La entidad reporta cuentas por cobrar por $9,51 billones, equivalentes a cerca del 90 % de todos sus activos, y la mayor parte corresponde a recursos que debe girar el Estado, principalmente a través de la Administradora de los Recursos del Sistema de Salud (ADRES). En otras palabras, buena parte de lo que aparece como patrimonio de la EPS aún no es dinero disponible para pagar hospitales, clínicas y demás prestadores de salud.
El propio balance identifica al Estado colombiano como el principal deudor de Nueva EPS. Solo la cuenta denominada «Deudores del Sistema» suma $5,49 billones y, además, la ADRES adeuda $1,14 billones por recobros de servicios y tecnologías no financiadas con la Unidad de Pago por Capitación (UPC). De esa deuda, $967.362 millones llevan entre dos y tres años pendientes de pago y otros $17.277 millones acumulan más de cinco años sin ser desembolsados. También aparecen $1,28 billones en cuentas por cobrar que siguen en trámite y aún no se han convertido en recursos disponibles.

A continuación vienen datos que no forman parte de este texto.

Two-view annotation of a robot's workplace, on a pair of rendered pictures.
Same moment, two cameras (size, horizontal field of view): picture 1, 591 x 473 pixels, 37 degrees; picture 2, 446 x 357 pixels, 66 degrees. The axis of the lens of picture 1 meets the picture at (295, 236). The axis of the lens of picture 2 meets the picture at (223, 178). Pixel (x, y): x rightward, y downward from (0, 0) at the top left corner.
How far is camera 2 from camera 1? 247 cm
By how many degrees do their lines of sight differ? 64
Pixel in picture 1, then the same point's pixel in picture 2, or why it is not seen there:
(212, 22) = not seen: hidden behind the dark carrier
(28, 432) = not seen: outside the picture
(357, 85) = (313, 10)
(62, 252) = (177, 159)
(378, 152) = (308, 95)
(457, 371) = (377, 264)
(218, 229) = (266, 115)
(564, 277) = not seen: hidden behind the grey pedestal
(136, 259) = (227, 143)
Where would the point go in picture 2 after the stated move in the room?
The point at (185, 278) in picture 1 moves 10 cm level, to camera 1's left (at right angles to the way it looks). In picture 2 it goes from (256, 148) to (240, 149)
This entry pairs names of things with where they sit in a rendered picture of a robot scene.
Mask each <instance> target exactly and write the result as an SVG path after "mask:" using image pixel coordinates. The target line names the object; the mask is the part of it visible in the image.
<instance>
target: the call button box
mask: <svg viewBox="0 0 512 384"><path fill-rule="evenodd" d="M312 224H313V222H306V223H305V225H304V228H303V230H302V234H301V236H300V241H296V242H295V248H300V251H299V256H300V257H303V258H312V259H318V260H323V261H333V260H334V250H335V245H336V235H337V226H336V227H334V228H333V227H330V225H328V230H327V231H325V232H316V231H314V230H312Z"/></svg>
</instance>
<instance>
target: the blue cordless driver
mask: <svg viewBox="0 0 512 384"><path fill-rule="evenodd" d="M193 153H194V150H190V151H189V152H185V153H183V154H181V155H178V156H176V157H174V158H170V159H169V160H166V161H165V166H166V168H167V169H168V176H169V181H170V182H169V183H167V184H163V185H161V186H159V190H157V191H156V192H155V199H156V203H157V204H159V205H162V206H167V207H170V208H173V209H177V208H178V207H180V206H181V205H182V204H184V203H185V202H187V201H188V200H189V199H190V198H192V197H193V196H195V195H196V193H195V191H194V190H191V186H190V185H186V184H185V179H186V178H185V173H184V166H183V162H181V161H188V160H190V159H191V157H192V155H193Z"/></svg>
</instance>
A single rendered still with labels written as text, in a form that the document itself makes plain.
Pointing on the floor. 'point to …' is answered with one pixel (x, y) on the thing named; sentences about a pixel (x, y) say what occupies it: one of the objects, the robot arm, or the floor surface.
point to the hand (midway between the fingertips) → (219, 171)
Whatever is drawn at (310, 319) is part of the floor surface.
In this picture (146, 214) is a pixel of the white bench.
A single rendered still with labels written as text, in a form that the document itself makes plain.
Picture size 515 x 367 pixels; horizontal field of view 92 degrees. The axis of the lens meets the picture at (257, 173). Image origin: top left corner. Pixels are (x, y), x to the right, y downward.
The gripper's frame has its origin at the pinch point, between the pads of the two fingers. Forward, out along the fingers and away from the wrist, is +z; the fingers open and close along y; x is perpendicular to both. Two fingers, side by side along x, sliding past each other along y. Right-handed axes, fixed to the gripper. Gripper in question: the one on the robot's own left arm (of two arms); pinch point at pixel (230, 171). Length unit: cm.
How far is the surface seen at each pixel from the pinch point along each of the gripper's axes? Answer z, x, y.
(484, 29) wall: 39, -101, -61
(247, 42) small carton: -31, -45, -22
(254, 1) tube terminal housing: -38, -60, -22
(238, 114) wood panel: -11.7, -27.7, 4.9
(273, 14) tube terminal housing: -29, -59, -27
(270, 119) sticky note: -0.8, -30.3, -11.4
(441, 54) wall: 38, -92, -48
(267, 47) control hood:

A esa situación se suman otras obligaciones que siguen pendientes. Los pagos relacionados con tutelas crecieron de $15.004 millones en 2023 a $107.950 millones en 2024, un aumento del 619 %. Además, permanecen pendientes recursos por presupuestos máximos por $98.983 millones y $51.780 millones.
La consecuencia se refleja directamente en la red de atención. Nueva EPS registra $4,21 billones en servicios de salud ya prestados y facturados por hospitales y clínicas que todavía no ha podido pagar, cifra que aumentó 266 % frente a 2023. Las reservas técnicas, que representan obligaciones derivadas de la atención médica, alcanzaron $11,5 billones. Al mismo tiempo, la EPS reportó $254.427 millones con restricciones por embargos judiciales, lo que limita aún más la disponibilidad inmediata de recursos.
El informe también alimenta el debate sobre la suficiencia de la Unidad de Pago por Capitación (UPC), el valor que el sistema reconoce a las EPS por cada afiliado. Durante 2024, Nueva EPS recibió ingresos por $22,2 billones, principalmente por este concepto, pero gastó $26,4 billones únicamente en la atención de sus pacientes. Esto significa que por cada $100 que recibió para financiar la atención en salud terminó gastando cerca de $119, antes incluso de contabilizar otros gastos de funcionamiento.
Ese desbalance llevó a que la EPS registrara una pérdida de $4,8 billones durante 2024. Aunque los ingresos crecieron 18 % frente a 2023, los costos médicos también aumentaron y continuaron siendo superiores a los recursos recibidos. El patrimonio terminó en -$11,9 billones y los pasivos ascendieron a $22,5 billones, más del doble de los activos, que fueron de $10,6 billones.
No obstante, los estados financieros también muestran algunos cambios que la administración presenta como señales de reorganización. El efectivo total aumentó 30 %, hasta $642.991 millones, aunque ese incremento obedeció principalmente al traslado de recursos desde cuentas corrientes hacia equivalentes de efectivo, mientras el saldo de las cuentas bancarias cayó 52 %. Además, la entidad realizó un saneamiento contable de reservas por $277.064 millones y registró de manera explícita obligaciones acumuladas de años anteriores que no estaban plenamente reflejadas en los balances.
Precisamente sobre ese punto gira la posición de la actual administración. El agente especial interventor, Jorge Iván Ospina Gómez, afirmó que la radicación de los estados financieros de 2023 y 2024 representa un ejercicio de transparencia para reconocer todas las obligaciones acumuladas y sostuvo que ese proceso «aleja el fantasma de la liquidación». Según Nueva EPS, buena parte del pasivo corresponde al reconocimiento contable de deudas de vigencias anteriores y no exclusivamente a obligaciones generadas en 2024. La entidad también señala que cerca de $8,7 billones corresponden a giros de ADRES, abonos y partidas pendientes de conciliación, por lo que el valor definitivo de las obligaciones con la red prestadora podría reducirse una vez concluyan esos procesos.
Las cifras también generaron una respuesta del presidente Gustavo Petro. El mandatario aseguró que aproximadamente la mitad de la deuda de Nueva EPS corresponde al Estado, cerca de $11 billones, y planteó que el Gobierno nacional debería reconocer esa obligación como deuda pública y pagarla mediante vigencias futuras. Petro atribuyó el restante déficit a deudas privadas y sostuvo que el deterioro financiero de la EPS es consecuencia de problemas acumulados durante años en el sistema de salud.